Granted that the optimal solution may (and probably will) involve a fractional number for various presents, and you may ask, "how can I pack 2/5 of a given present, when I can only either pack the whole thing or not pack any of it?" Well, the next step is to transform the whole space, including you fractional optimal solution, so that the hyperplane (flat space of one fewer dimensions than the number of presents) that corresponds to the optimal level (which contains your optimal solution point) contains all of the transformed coordinate axes except for the last one, and what were the feasible integer vertices (that corresponded, for every present, to either packing it or not packing it, and that did not cause the total allowable weight to be exceeded) are transformed to points on one side of that hyperplane, and have a positive last coordinate, and the non-feasible integer vertices are transformed to the other side, and have a negative last coordinate. Then the true integral optimal solution will be integer vertice that was transformed to the point with the minimum positive coordinate.
correction of mistake in my last post about problem's solution
I submitted a comment on how this problem could be solved as a linear programming problem, using the simplex method. Every present could be a variable, ranging from 0 (don't pack) to 1 (do pack), that the weight limit could be an additional constraint, and that the total value could be the objective function to maximize.

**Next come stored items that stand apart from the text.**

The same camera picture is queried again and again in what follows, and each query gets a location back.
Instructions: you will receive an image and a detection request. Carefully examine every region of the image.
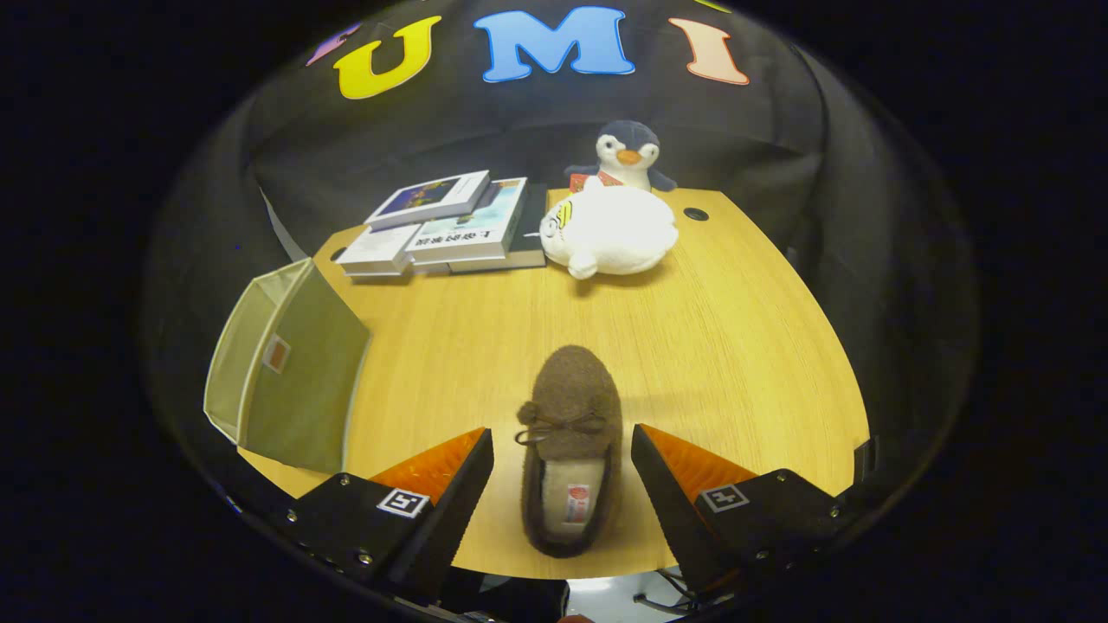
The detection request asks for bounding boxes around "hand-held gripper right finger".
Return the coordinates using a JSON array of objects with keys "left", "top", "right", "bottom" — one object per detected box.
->
[{"left": 630, "top": 423, "right": 858, "bottom": 598}]

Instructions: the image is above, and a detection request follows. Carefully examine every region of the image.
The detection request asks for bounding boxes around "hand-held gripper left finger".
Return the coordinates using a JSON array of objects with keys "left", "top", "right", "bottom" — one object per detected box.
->
[{"left": 273, "top": 427, "right": 494, "bottom": 602}]

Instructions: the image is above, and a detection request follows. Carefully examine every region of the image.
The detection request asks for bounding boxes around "brown fuzzy slipper shoe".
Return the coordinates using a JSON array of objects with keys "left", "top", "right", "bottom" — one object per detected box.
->
[{"left": 517, "top": 344, "right": 624, "bottom": 559}]

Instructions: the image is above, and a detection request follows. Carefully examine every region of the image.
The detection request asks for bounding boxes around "green fabric storage box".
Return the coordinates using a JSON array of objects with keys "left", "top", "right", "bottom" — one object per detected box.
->
[{"left": 203, "top": 257, "right": 371, "bottom": 475}]

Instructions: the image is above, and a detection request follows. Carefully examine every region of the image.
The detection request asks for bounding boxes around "plain white book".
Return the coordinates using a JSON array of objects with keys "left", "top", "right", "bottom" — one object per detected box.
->
[{"left": 335, "top": 223, "right": 422, "bottom": 279}]

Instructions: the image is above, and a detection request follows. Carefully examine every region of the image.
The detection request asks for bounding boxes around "pale blue cover book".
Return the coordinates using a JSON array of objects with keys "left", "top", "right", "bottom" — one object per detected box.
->
[{"left": 405, "top": 177, "right": 529, "bottom": 276}]

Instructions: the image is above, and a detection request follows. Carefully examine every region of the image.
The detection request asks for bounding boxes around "white round plush toy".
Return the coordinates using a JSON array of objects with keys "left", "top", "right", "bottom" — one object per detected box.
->
[{"left": 539, "top": 176, "right": 680, "bottom": 280}]

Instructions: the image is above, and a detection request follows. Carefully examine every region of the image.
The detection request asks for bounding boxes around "black book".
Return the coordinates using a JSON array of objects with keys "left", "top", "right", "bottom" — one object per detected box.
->
[{"left": 450, "top": 182, "right": 549, "bottom": 274}]

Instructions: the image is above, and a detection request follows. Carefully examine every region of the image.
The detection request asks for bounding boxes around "white book blue picture cover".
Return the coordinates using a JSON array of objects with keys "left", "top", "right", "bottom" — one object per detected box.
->
[{"left": 364, "top": 170, "right": 492, "bottom": 231}]

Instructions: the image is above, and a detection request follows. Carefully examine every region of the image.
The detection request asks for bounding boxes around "grey penguin plush toy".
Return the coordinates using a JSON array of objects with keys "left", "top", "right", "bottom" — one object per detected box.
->
[{"left": 564, "top": 119, "right": 678, "bottom": 194}]

The optimal solution would likely involve fractional values for every present variable, and only integer solutions (0 or 1) are possible, and I added that the entire space could be essentially rotated (and translated) so that the hyperplane containing the optimal value is transformed to the hyperplane with the equation that the last coordinate is 0, and all of the integral feasible points that met the total weight constraint would be mapped to points with the last coordinate positive. Then I said that of all the images under the rotation/translation of the integral feasible points, the optimal integer solution would correspond to the image point with the lowest positive value for the last coordinate.
Well, I confused the hyperplane of the optimal total value with the hyperplane of the maximum possible weight. So I accordingly modify my algorithm. Instead of the rotation/translation, use a linear (or affine) transformation that maps the hyperplane of the optimal value to that with the equation that the last coordinate is 0, and that also maps the hyperplane of the maximum allowable weight to the hyperplane with the equation that the second last coordinate is 0, and such that a positive last coordinate indicates the total value is less than the optimal and a negative last coordinate indicates the total value is greater than the optimal, and such that a positive second last coordinate indicates an allowable total weight, and finally such that the absolute value of the last coordinate is the difference between the total value and the optimal value (there is at least one such transformation such that all this is possible).
Finally, of all the images under the linear/affine transformation of the integral feasible points, the optimal integer solution will be the one with the positive second last coordinate and the minimum positive last coordinate.